▸ **Problem to solve**: The line containing "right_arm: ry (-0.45" marks the end: output every line of the data up to it, and that line too, exactly as written.

▸ **Dataset content**:
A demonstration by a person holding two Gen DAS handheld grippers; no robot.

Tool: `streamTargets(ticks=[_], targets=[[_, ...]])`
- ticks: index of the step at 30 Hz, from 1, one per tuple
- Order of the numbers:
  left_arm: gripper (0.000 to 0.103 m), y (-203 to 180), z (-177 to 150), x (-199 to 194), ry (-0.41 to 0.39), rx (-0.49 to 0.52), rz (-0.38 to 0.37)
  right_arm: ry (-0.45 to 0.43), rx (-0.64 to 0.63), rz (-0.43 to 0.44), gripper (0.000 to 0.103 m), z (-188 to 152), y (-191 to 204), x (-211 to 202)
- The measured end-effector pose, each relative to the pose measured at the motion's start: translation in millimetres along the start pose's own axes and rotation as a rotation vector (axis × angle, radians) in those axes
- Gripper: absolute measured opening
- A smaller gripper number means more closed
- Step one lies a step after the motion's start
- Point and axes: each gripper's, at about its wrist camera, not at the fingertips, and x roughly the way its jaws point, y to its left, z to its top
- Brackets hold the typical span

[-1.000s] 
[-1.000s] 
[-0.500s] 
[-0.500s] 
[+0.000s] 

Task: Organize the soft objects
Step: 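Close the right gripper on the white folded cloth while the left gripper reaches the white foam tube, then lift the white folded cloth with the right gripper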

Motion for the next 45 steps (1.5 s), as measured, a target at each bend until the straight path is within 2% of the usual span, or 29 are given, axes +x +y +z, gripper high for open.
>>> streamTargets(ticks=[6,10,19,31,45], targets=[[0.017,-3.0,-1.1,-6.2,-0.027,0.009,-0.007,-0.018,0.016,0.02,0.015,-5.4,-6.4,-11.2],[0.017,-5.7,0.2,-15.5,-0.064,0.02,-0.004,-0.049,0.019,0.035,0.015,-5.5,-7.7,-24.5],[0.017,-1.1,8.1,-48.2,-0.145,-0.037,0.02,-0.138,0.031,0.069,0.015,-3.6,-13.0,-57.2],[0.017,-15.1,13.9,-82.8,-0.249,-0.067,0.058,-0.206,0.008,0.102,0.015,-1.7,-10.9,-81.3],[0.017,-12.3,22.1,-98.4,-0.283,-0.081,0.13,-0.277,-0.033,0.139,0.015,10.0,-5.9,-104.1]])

▸ **Result of this task**:
A demonstration by a person holding two Gen DAS handheld grippers; no robot.

Tool: `streamTargets(ticks=[_], targets=[[_, ...]])`
- ticks: index of the step at 30 Hz, from 1, one per tuple
- Order of the numbers:
  left_arm: gripper (0.000 to 0.103 m), y (-203 to 180), z (-177 to 150), x (-199 to 194), ry (-0.41 to 0.39), rx (-0.49 to 0.52), rz (-0.38 to 0.37)
  right_arm: ry (-0.45 to 0.43), rx (-0.64 to 0.63), rz (-0.43 to 0.44), gripper (0.000 to 0.103 m), z (-188 to 152), y (-191 to 204), x (-211 to 202)

No part of the exercise remains unanswered.